Reviews
Winter's Bone is not your typical Hollywood offering. The film was made independently by director Debra Granik (Down to the Bone) and had no distribution until it won both the Best Picture and Best Screenplay prizes at this year's Sundance Festival. It was filmed entirely on location in Branson, Missouri, and boasts not a single A-list movie actor (although Lawrence is likely well on her way there should she chose a more mainstream path). From its raw, economical dialogue, to its appropriately spare soundtrack, to its naturalistic cinematography, Winter's Bone eschews the Hollywood ethos of shock and awe filmmaking for quiet, patient, nuanced storytelling. But it never gets lost in its own artiness or flaunts its indie credibility. The story and the characters are always served rather than eclipsed by the hundreds of lovingly tended details that make this film so rich.
Winter's Bone is not perfect. The plot gets confusing in the middle, when it's hard to figure out who's who amongst Ree's unsavory kin, all of whom seem to belong to a sort of Ozarks mafia. But the film's mood is maintained so consistently that even when some of the plot details are not entirely clear, the confusion arguably serves to heighten the suspense. Likewise, although I find myself wanting to complain about a certain lack of clarity as to the nature of some of the characters (they seem capable of contradictory compassion and cruelty, and motives are seldom clear), I recognize that such ambiguity is what makes this film much less like Hollywood and much more like real life.
By Carolyn Arends, from Christianity Today
One of the joys of this film is its refusal to let the audience rest in lazy certainties, either of character or plot. Ree, for example, has an uncle called Teardrop (John Hawkes) an emaciated crank addict prone to sudden violence. As the film continues, however, he unexpectedly displays a kind of crazed courage in defending his last shreds of family and of honor.

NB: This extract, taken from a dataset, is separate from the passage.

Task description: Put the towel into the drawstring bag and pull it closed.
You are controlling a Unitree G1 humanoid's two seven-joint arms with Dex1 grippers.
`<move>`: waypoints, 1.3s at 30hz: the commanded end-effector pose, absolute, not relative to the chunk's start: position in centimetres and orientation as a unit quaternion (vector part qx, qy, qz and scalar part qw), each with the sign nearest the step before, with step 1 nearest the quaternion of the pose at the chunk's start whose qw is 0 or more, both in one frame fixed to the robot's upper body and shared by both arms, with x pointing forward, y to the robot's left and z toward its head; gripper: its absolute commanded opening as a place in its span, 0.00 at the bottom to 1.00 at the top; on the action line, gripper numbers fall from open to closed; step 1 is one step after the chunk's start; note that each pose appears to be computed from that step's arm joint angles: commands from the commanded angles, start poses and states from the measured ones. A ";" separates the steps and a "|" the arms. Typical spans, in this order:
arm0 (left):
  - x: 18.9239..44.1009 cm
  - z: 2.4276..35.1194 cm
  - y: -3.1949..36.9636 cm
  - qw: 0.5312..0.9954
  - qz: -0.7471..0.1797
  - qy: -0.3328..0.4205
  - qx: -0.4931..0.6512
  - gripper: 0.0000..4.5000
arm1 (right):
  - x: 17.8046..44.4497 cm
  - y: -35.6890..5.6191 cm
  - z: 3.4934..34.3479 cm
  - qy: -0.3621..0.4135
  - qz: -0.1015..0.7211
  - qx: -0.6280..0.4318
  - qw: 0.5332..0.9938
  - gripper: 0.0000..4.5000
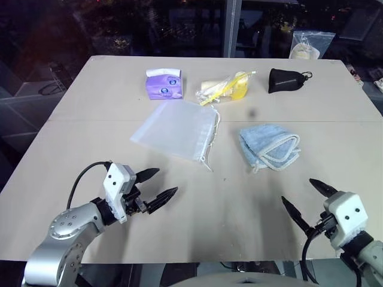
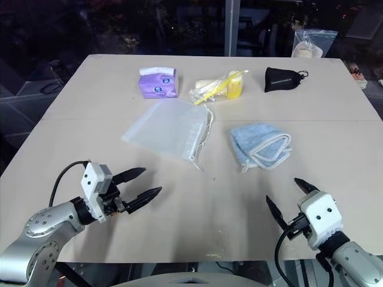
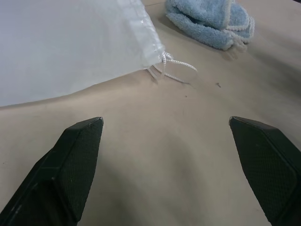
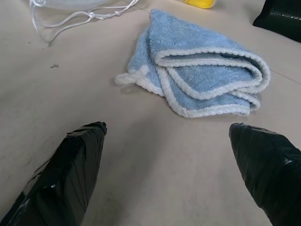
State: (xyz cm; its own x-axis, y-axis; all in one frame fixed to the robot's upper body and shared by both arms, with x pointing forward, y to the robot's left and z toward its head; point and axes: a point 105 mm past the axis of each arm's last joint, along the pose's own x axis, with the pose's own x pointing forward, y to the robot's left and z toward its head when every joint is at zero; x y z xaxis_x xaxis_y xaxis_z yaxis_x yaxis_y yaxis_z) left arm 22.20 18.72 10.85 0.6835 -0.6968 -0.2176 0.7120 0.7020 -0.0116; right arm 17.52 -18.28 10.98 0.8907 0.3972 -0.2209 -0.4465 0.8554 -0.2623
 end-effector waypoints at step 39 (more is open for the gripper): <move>37.1 16.0 13.4 0.885 -0.424 0.177 0.068 0.01 | 21.4 -12.9 14.9 -0.016 0.271 -0.122 0.955 1.00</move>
State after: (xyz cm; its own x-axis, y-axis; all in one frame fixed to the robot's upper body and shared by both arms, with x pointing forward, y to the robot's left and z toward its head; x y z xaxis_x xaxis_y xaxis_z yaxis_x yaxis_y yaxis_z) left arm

There is an aesthetic beauty, too, in the distinctive cadences of Ozark speech, and its songs and music-making by flickering light, that reclaims the culture from the popular parodies of boss-eyed hillbillies to be found in comedies and horror films.
This is a superb film – original and enthralling – in which the bleakness is slivered with a welcome seam of hope. Ree tells her siblings, who are fearful of abandonment: 'I'd be lost without the weight of you two on my back', and I can't think of a more graceful acknowledgement of need, and reassurance that it will be met.